I agree with most of what he says here, but I do have a few quibbles and comments.

1) No, you should not demand a Special Writer Cocoon (or a gazebo at the bottom of the garden, or anything else like that) in order to be able to write. I’ve been guilty of this many times – it’s less that I need a special place to write, and more that I keep telling myself I need uninterrupted time to write. Frankly, my dears, if I had uninterrupted time, I’d sleep. I don’t do that very much. I need to stop thinking that way, and start writing in the five or ten-minute chunks I can steal from the rest of my life.

No, my quibble here is that you need to write on a computer. Eventually, yes, you’re going to need to type things up…but if you like writing longhand, do it. Whatever gets you writing is good, and if that’s scribbling in crayon in a composition notebook, or writing beautiful cursive in a custom-made notebook, so be it.

2) No quibbles here. Do NOT write for the money. You are not JK Rowling or Stephanie Meyer or Stephen King. You ain’t gonna get that payday. I wish I could offer my authors that sort of payday, but the truth is…nope, ain’t gonna happen for the vast majority of writers. Do it because you love it, and because if you don’t share the stories in your head, you’ll simply explode. That’s the only way to make this writing thing worthwhile.

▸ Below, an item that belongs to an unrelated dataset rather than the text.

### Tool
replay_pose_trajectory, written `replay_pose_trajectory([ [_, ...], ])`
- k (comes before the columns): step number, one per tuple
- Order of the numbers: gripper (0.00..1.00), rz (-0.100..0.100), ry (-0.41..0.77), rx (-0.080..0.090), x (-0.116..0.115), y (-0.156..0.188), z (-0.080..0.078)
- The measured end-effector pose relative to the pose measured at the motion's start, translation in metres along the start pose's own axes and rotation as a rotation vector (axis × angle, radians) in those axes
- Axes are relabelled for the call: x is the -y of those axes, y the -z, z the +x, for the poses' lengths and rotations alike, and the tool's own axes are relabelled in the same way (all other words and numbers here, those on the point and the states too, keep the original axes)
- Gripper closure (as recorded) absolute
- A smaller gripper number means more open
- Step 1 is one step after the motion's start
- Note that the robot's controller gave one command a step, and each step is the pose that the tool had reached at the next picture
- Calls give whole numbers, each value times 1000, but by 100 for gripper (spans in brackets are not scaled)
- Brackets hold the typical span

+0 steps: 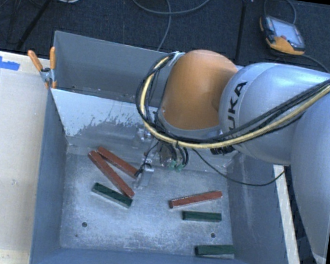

3) “weather report, fashion report, travel report.” Oh god, it’s funny because it’s true! I love stories that start in medias res; one of the best openings I’ve read lately was in Rachel Aaron’s The Spirit Thief, where we start out as the main character is trying to talk his way out of a dungeon…in a most unusual manner. How’d he get in there? How’d he come across the ability to talk to inanimate objects and have them answer him? Great hook for the story, right away.

4) Write like your nationality. Erm, not always. I’m sorry, but I’m an American and I write…like a Canadian. With a little Brit thrown in for good measure. It’s my personal style, and I’ve never had anyone tell me it’s jarring. Yes, it’s absolutely jarring and awful when people start throwing about terms like “lift” and “boot” and “tarmac” when they have no idea how to use them, and crowing “Jolly good pip pip!” because it “sounds English,” but that’s more an issue with jumping on the bandwagon (ie, British boy wizards sell, so even though I know nothing about Britain, I shall write about it!) than writing in a national flavour that you are not.

5) Totally true. There’s no time limit on being an author, or being a successful author. Just write, and keep writing, and edit, and keep editing, and submit that sucker (when, and only when it is ready).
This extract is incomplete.